Ce qu'il faut retenir :
Le JNIM a isolé Bamako en bloquant les routes menant à Kati et à d'autres villes clés, impactant gravement le transport routier.
La situation sécuritaire s'est dégradée après les récents affrontements entre le JNIM et des forces rebelles touaregs, amenant encore plus de tensions.
Face à cette escalade, la France a conseillé à ses citoyens de quitter temporairement le pays.
Ce blocus a débuté après une série d'attaques coordonnées par le JNIM et des rebelles touaregs sur des cibles stratégiques à Bamako. Selon des sources sécuritaires et des transporteurs maliens, plusieurs conducteurs ayant tenté de forcer les barrages ont été abattus. Un conducteur, contacté par l'AFP, a déclaré : "Nous sommes bloqués depuis hier. Au moins une centaine de véhicules sont garés à perte de vue. Nous espérons que la situation va s'améliorer, mais l'inquiétude monte."
La route vers Dakar, un axe majeur pour l'approvisionnement du Mali, est également affectée par ce blocus, ce qui provoque une crise logistique pour le pays enclavé. Studio Tamani a rapporté que, mercredi matin, aucun bus n'avait quitté le cercle de Yorosso pour Bamako.

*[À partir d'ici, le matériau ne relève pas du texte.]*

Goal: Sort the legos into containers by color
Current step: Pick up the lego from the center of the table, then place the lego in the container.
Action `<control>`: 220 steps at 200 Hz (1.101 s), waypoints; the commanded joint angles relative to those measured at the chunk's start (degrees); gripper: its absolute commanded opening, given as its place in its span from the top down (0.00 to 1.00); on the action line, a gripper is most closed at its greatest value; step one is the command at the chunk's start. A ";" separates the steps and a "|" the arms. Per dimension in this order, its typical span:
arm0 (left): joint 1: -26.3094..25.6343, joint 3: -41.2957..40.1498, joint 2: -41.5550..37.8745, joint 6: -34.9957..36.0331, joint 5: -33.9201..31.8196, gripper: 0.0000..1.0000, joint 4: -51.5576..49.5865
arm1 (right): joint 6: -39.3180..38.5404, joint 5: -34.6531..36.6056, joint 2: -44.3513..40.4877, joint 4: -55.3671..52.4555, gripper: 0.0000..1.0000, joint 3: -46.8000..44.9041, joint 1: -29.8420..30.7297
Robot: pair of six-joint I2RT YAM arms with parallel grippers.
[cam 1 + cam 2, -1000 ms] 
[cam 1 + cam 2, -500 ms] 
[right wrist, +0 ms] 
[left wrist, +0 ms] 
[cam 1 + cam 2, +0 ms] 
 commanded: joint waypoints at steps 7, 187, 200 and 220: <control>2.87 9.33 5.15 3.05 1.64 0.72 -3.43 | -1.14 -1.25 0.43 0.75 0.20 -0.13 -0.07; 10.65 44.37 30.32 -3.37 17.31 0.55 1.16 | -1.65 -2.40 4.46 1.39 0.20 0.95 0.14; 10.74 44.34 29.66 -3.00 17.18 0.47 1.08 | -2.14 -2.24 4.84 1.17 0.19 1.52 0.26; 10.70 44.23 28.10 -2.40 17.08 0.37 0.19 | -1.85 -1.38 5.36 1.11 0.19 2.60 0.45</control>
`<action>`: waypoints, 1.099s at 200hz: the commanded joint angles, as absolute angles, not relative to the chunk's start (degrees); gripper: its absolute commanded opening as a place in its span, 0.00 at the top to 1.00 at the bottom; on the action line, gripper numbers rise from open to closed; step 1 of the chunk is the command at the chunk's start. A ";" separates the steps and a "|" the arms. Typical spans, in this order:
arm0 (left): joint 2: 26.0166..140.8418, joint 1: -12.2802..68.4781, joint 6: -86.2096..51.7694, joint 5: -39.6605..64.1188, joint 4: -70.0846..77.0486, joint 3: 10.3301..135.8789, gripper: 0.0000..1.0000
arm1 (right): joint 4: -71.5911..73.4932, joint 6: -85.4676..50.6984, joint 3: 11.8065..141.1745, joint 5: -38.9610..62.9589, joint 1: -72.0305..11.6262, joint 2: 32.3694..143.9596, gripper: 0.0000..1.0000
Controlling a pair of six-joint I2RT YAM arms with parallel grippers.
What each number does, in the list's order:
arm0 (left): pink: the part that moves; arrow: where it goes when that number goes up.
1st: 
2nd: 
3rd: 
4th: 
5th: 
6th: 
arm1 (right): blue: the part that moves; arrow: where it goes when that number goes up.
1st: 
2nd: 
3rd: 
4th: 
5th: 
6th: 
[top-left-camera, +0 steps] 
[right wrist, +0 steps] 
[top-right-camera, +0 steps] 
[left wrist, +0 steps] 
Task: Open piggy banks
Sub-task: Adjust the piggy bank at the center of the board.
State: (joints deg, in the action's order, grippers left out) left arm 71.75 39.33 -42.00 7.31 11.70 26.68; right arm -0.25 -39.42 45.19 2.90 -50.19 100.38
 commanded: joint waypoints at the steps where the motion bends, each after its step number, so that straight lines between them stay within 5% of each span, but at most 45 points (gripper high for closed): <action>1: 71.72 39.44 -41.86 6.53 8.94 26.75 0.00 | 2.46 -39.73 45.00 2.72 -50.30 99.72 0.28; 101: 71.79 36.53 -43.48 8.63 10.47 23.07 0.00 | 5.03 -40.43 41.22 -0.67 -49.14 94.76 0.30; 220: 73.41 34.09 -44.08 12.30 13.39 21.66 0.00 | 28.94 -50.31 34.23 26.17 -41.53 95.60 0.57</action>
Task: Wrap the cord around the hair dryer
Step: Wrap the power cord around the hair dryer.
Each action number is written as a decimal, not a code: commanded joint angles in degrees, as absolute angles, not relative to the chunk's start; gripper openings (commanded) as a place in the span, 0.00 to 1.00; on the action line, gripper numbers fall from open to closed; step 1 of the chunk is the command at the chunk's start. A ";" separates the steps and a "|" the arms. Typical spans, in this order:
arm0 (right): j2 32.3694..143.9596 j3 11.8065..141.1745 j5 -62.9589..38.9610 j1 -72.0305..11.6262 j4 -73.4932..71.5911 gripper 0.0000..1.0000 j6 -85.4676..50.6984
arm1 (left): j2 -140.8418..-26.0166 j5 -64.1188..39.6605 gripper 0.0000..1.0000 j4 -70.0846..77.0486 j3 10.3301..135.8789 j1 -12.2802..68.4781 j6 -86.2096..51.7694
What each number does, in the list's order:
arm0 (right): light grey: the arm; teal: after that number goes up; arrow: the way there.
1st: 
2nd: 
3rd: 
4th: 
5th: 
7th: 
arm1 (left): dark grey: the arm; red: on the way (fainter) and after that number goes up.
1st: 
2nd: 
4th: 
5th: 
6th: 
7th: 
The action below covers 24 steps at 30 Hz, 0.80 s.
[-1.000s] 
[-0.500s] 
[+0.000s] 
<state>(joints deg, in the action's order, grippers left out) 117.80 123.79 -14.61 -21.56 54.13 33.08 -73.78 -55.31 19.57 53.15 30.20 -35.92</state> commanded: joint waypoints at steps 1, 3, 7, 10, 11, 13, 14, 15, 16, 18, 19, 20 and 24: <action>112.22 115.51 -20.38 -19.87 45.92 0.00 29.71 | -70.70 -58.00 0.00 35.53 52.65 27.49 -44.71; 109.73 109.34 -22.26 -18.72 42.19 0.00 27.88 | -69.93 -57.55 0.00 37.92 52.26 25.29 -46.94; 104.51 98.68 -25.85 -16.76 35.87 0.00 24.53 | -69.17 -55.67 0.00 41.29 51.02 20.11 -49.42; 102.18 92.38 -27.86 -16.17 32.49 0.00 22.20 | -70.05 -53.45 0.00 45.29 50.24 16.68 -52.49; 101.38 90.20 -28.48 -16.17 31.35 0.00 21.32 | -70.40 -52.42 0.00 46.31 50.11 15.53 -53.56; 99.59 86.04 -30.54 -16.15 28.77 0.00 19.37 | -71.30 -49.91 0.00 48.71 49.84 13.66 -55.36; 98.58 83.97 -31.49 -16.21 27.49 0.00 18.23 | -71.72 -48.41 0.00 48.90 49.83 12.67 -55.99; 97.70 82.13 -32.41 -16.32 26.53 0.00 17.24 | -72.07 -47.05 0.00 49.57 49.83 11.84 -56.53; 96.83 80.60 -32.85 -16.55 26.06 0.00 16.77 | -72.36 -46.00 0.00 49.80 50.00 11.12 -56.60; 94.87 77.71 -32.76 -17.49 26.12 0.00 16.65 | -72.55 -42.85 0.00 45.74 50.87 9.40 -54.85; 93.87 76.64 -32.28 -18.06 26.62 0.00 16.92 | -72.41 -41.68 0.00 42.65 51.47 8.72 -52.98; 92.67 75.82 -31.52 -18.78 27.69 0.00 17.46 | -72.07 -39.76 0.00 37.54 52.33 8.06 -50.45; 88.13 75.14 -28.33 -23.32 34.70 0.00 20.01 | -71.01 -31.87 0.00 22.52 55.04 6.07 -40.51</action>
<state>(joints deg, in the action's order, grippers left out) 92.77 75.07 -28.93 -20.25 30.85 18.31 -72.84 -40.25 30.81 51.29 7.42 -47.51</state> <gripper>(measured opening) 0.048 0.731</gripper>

Tensions croissantes et conséquences pour les ressortissants
Mercredi, le ministère français des Affaires étrangères a recommandé à ses ressortissants, en majorité binationaux, de quitter le Mali par les vols commerciaux disponibles. Actuellement, environ 4 200 Français sont inscrits au registre consulaire, auxquels s'ajoutent des milliers d'autres qui ne sont pas inscrits.
Les récents événements sont le prolongement d'un schéma observé fin 2025, où le JNIM tentait déjà d'asphyxier l'économie locale avec des tactiques similaires. La situation s'annonce tendue, alors que le groupe terroriste JNIM continue de revendiquer des actions violentes, mettant en péril la sécurité des routes menant vers et depuis Bamako. La nécessité d’une réponse adéquate, tant sur le plan sécuritaire que diplomatique, se fait de plus en plus pressante.